«Reti di competenze, reskilling e flessibilità ma non precarizzazione»: ecco come sarà il mondo del lavoro nei prossimi anni per Laura Bruno
Hr Head di Sanofi Italia, parteciperà a Officina Risorse Umane il 23 e 24 ottobre
«Tra qualche tempo non saranno più pensabili organizzazioni con modalità di lavoro classiche, perché tutto sta evolvendo molto velocemente e le reti di competenze saranno sempre più importanti». È l’opinione di Laura Bruno, HR Head di Sanofi Italia dal 2010, consigliere nazionale di AIDP e di Bocconi Association per Career advise, oltre che convinta sostenitrice della leadership femminile e del merito, temi sui quali partecipa attivamente da molti anni ai tavoli di lavoro di Valore D. L’abbiamo intervistata in previsione della sua partecipazione a Officina Risorse Umane, iniziativa promosso da HR Link e Stati Generali Mondo del Lavoro, in calendario a Venezia il 23 e il 24 ottobre.
Dottoressa Bruno, in che direzione stanno andando a suo avviso le organizzazioni, anche alla luce della pandemia?

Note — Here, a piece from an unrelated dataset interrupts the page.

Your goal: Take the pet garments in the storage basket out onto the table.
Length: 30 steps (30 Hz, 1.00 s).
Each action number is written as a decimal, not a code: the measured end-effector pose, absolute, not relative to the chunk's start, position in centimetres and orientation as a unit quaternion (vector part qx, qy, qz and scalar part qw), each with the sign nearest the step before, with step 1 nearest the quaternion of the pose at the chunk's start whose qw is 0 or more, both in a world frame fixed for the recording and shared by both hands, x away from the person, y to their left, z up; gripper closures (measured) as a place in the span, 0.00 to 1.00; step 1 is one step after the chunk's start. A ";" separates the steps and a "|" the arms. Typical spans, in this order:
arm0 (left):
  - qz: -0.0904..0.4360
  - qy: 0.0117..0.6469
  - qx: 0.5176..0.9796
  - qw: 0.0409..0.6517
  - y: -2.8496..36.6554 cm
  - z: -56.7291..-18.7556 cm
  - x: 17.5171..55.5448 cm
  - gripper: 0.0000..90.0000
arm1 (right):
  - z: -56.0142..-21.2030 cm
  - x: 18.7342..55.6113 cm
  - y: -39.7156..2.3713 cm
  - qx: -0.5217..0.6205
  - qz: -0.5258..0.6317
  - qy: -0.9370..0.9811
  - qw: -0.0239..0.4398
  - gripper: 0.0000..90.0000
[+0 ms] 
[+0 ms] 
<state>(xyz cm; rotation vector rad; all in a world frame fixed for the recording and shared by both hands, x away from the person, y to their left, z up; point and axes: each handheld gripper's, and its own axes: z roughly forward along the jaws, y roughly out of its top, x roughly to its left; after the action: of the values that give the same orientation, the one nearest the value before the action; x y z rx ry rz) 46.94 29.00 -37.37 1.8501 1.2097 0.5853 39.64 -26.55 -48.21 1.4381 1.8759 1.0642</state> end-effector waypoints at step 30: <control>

«Non avremo più organizzazioni “classiche”, si lavorerà soprattutto costruendo reti di competenze. E, in quest’ottica, il tema del reskilling è cruciale».
Cosa intende quando parla di “reti di competenze”?
«Credo che le aziende manterranno i dipendenti, ma attingeranno sempre di più anche a skill raggruppate in una rete di servizi. Per capirci: i giovani dovranno pensare a costruirsi un bagaglio di competenze da mettere al servizio di più realtà. Mi pare che questa tendenza stia prendendo forma».
Ed ecco che il tema del reskilling si pone con forza…
«Esattamente. Employability e reskilling non solo sul fronte delle competenze tecniche, ma anche di quelle soft: i temi della resilienza, della gestione delle relazioni e dello stress sono sempre più importanti, a tutti i livelli».
Quindi un reskilling per categorie. È corretto?
«Dobbiamo concentrarci su tre macro categorie: quella dei giovani, per i quali sarebbe necessario agire dal punto di vista normativo con una riforma seria. Servono più fondi per le aziende a supporto dell’inserimento dei giovani, che riguardino sia una riduzione dei costi che una maggiore flessibilità, ma sempre affiancati da una formazione continua. Un intervento economico occorre anche per la popolazione già presente in azienda, perché un certo numero di ore di formazione sia garantito a tutti. Infine, per la popolazione vicina alla pensione o over 55, è importante un investimento teso a impedire che le competenze diventino obsolete, così da tutelare la possibilità di reinserirsi, anche usufruendo di percorsi di reverse mentoring».
Esistono già fondi per le competenze. Cosa manca?
«Si tratta di fondi molto articolati che necessitano del ricorso ad agenzie esterne per poter essere utilizzati e per fare una corretta rendicontazione. Viceversa, ad esempio, il modello tedesco di alternanza scuola-lavoro e pensione-lavoro è molto agile».
Cosa è cambiato con la pandemia?
«L’e-learning ha avuto un’accelerazione pazzesca, lo smart-working anche. Tutti abbiamo acquisito una maggiore autonomia nella gestione dell’attività lavorativa».
Non crede che le reti di competenze di cui parlava incentivino la precarizzazione del lavoro?
«In parte potrebbe accadere, così come si potrebbe assistere a una diminuzione dell’engagement. Tuttavia, dovremmo uscire da un’accezione negativa del concetto di flessibilità. Parlare di precarizzazione significa parlare di mancanza di sicurezze. Insomma, noi dovremmo far sì che i giovani mettano a disposizione di più realtà le proprie competenze, ma senza che ciò coincida con sfruttamento o mancanza di tutele. Si dovrà, invece, lavorare concentrandosi sull’obiettivo finale e formare le persone in questo senso».